Оставалась самая избранная — некоторые экземпляры на зависть самых крупных музеев мира — часть коллекции.

Отдавать любимые монеты было невероятно жаль.

И Стас, желая спасти их, попытался продать свой мобильный телефон.

Он купил его, как говорится «по случаю» во время его давней поездки на олимпиаду в Испании.

Это было чудо электронной техники, причем, ручной работы.

Из очень дорогих материалов.

Сделанное для заказчика – нового русского, который в последний момент передумал его приобретать, так как он показался ему слишком простым на вид и чересчур сложным в эксплуатации.

Хотя на самом деле — если только изучить и привыкнуть, все в нем было до смешного просто!

А дизайн — самого высокого вкуса.

Многие из сокурсников и знакомых — даже хозяин магазина! — с завистью глядели на этот телефон.

Поражались его возможностям.

Те, что побогаче — предлагали за него любые деньги.

Но тогда они были ему не нужны.

А теперь, когда позарез понадобились —все как один… отказались!

То ли время ушло, и телефон слегка устарел.

То ли успели приобрести себе другие.

Но все равно это было невероятно.

Потому что, в конце концов, Стас отдавал его почти за бесценок.

И все равно не взяли!

Чудеса, да и только!

По-прежнему, словно старые верные друзья, его выручали оставшиеся монеты.

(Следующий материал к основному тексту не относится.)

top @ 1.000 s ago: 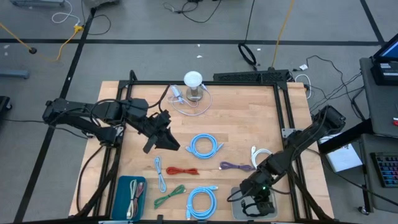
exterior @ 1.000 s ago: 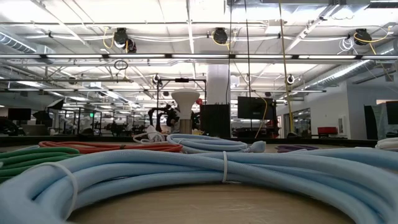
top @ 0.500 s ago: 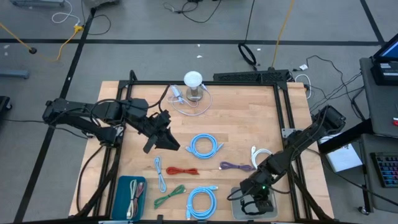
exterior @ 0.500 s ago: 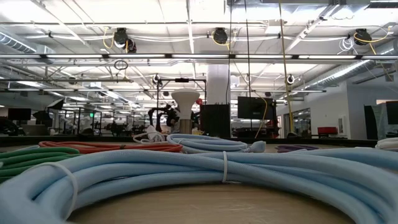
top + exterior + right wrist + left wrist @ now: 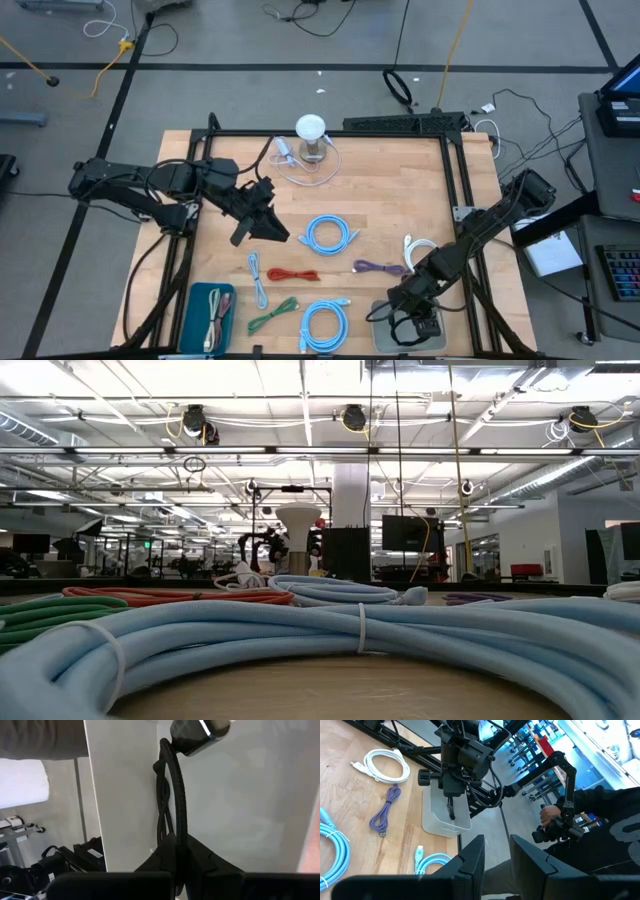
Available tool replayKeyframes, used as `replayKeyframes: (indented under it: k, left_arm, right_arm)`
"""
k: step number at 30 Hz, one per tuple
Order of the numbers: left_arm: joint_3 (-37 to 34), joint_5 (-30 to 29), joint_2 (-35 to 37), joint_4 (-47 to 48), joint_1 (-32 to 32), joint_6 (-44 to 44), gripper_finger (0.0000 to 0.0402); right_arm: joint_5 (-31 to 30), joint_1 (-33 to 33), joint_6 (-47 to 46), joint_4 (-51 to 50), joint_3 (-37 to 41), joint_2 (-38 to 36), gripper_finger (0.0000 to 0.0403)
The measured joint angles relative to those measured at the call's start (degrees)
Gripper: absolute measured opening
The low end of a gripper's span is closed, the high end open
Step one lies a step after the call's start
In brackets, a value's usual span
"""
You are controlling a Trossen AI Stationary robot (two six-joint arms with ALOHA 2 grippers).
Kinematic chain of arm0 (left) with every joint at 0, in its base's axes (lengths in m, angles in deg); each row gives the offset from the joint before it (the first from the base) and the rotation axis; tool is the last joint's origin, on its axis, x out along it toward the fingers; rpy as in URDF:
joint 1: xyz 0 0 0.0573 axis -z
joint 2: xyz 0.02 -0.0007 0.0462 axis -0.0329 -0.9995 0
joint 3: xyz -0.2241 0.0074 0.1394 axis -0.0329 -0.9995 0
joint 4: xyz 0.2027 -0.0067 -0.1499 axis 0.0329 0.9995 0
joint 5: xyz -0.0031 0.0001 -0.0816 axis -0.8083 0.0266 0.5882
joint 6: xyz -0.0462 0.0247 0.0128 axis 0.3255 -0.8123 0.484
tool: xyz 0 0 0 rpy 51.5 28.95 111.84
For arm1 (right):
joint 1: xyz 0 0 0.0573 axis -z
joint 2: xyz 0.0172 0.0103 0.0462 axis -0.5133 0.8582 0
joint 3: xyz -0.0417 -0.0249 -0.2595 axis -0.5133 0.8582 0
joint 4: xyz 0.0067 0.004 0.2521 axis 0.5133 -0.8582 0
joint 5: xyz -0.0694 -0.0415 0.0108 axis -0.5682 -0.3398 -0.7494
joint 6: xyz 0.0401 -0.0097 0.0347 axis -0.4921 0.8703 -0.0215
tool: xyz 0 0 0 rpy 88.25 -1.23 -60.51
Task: Pick & Place USB Port
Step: Put the black video cable into the gray bin
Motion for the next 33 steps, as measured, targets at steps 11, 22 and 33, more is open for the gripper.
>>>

Причем, чем дольше он рассказывал вечером Лене, становящиеся все драматичнее истории про Апостола, Юния, Элию, Януса, Ахилла, тем больше монет наутро становились «отработанными».

И он, пригласив соседку домой, мчался с ними на метро к безотказному Владимиру Всеволодовичу.

А затем – радостный - возвращался домой с полными пакетами продуктов и … погремушками и одеждой для Тиши!

Закончилось это все тем, что однажды на карте схеме осталась лежать лишь пара небольших монет.

Два денария.

Великолепный, в свое время лучший в стране – Тиберия.

И истертый до невозможности, практически не имеющий уже никакой ценности даже для начинающего нумизмата - Нерона.

Но вот что интересно, именно этот денарий и выручал его в последнее время.

Ведь он мог ходить где угодно.

И в Риме, и в Иудее, и в Северном Причерноморье, и в Малой Азии, и в Греции…

И Стас то и дело перемещал его по карте.

До тех пор, пока не остановился на маленьком городке Эллады, между Афинами и Коринфом…

Посередине площади высился большой крест…

… Осень — зима — лето…

Снова лето — осень — зима…

Весна каждый раз была такая короткая, что будто ее и не бывало.

Несколько лет прошли для Ахилла, как в каком-то непонятном, то приятном, так что не хочешь проснуться, то в ужасном — скорей бы прийти в себя! — сне.

Теперь у него было все: огромный новый дворец, роскошная вилла за городом, где здоровый и чистый воздух, бесчисленные деньги, десятки, сотни рабов…

И… словно не было ничего.

Без Ириды…

Он даже не ожидал, что она с детьми так много значит для него.

Увы!

Ее по-прежнему категорически не разрешал перевозить из Синопы в Рим Мурена, и единственным для Ахилла утешением были нежные, длинные письма жене…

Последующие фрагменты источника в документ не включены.